Activity - Your answer should be one number: the count of lines in the data below that include "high".

Data for the task -
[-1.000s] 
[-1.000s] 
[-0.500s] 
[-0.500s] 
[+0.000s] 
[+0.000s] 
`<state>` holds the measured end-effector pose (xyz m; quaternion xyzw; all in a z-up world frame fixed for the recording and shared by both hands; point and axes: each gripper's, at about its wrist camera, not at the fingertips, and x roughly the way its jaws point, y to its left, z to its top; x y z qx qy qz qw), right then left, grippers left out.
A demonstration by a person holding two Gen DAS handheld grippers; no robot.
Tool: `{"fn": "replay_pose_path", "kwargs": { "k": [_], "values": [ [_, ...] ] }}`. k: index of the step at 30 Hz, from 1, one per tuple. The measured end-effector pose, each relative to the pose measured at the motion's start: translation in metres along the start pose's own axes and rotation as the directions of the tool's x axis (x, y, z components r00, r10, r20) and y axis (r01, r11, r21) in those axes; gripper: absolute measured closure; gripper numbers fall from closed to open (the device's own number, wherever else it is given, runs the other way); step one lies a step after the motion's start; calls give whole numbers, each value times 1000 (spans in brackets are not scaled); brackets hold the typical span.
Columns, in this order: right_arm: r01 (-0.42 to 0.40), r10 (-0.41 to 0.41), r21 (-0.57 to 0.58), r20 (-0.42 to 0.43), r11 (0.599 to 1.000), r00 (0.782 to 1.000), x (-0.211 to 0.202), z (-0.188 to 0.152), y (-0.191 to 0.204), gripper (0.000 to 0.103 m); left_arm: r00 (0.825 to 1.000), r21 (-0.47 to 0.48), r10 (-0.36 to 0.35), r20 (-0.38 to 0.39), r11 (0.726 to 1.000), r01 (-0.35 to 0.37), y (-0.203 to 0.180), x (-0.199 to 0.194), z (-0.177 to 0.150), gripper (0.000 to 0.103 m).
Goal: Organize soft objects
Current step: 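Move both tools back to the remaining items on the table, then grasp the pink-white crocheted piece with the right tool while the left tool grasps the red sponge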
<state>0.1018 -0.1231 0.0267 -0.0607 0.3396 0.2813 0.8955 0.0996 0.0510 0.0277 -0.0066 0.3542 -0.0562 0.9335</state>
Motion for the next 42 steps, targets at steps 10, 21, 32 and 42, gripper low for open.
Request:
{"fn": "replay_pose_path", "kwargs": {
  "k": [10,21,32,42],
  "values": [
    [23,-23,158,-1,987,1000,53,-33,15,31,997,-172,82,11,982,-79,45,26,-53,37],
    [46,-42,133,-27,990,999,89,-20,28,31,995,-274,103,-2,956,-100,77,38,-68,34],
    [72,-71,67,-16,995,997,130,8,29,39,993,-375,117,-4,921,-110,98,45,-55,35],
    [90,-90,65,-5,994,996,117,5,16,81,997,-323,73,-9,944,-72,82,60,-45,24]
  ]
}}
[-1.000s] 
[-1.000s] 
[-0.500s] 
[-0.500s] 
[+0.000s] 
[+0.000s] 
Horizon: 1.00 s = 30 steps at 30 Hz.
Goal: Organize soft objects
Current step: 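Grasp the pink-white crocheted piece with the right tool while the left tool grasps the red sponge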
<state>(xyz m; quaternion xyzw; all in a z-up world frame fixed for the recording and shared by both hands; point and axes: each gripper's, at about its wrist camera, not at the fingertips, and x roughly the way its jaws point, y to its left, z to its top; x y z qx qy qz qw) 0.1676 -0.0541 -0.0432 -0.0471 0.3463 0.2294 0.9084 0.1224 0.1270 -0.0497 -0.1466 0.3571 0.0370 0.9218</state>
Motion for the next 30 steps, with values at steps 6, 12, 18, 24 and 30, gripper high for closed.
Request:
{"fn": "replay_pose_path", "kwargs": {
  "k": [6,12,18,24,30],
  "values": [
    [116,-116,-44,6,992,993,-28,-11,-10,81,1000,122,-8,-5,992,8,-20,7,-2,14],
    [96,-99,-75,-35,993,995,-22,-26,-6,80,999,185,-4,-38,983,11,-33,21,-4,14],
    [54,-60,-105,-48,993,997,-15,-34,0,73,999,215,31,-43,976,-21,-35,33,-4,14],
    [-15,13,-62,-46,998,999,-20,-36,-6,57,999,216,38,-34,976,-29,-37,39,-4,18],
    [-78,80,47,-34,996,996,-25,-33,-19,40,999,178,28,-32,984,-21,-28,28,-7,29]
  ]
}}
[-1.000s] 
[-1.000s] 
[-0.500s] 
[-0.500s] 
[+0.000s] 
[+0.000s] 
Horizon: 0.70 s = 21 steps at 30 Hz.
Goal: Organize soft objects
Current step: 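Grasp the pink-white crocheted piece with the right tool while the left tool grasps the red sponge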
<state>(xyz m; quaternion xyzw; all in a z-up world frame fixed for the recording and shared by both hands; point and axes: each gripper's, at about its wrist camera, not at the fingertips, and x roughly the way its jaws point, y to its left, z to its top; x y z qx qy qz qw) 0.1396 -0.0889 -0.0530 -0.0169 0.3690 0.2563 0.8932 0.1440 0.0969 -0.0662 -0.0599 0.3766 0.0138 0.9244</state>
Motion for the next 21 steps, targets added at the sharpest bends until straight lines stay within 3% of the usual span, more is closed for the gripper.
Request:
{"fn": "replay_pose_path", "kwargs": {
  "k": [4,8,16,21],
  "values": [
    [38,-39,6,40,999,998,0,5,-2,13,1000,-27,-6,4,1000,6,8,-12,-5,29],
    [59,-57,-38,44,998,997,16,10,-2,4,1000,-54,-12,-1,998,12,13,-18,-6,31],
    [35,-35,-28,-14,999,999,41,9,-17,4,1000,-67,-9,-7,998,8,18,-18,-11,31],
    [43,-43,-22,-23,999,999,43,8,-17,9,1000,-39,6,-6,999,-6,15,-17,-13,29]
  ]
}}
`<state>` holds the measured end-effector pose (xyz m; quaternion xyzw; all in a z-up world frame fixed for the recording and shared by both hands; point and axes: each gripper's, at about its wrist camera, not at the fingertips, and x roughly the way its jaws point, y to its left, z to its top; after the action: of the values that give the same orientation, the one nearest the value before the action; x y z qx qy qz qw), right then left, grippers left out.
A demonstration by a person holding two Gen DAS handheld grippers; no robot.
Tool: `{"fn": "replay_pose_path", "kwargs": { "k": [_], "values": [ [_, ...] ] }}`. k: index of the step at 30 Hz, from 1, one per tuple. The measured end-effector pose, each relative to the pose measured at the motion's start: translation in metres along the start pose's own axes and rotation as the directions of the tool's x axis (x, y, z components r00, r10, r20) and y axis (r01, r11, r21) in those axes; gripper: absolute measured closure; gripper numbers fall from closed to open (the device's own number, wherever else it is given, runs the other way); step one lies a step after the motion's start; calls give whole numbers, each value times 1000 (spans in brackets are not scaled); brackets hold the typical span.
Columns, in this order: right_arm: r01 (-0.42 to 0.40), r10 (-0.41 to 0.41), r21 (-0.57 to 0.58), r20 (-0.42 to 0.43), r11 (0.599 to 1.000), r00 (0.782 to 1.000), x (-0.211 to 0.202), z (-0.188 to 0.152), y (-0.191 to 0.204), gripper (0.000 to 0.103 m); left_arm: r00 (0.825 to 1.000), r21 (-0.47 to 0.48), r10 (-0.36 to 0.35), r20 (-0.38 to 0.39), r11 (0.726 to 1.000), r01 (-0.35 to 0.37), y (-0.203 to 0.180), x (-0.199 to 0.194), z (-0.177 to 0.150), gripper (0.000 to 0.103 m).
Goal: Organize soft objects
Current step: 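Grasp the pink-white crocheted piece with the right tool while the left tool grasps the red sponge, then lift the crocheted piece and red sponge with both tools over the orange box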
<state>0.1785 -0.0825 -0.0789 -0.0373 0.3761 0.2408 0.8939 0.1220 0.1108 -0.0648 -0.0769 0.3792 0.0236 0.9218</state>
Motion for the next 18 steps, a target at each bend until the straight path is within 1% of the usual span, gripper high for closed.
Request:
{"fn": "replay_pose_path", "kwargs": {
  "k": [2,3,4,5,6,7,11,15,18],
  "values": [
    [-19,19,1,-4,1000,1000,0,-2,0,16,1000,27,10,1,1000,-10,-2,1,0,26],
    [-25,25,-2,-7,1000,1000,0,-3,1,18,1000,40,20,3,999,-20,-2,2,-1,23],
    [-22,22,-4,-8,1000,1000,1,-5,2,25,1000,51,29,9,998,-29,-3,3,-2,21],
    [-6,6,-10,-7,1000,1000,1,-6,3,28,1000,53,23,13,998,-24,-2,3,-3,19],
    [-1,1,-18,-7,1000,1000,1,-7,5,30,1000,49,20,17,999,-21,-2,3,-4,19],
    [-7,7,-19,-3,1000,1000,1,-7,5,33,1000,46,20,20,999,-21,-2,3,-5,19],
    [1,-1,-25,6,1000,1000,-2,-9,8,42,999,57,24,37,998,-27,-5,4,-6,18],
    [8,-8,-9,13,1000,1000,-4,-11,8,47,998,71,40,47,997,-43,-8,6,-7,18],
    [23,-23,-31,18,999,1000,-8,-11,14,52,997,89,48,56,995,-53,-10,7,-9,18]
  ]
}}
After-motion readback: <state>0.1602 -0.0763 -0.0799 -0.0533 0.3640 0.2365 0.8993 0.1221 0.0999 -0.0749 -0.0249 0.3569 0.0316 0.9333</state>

Exercise result - 2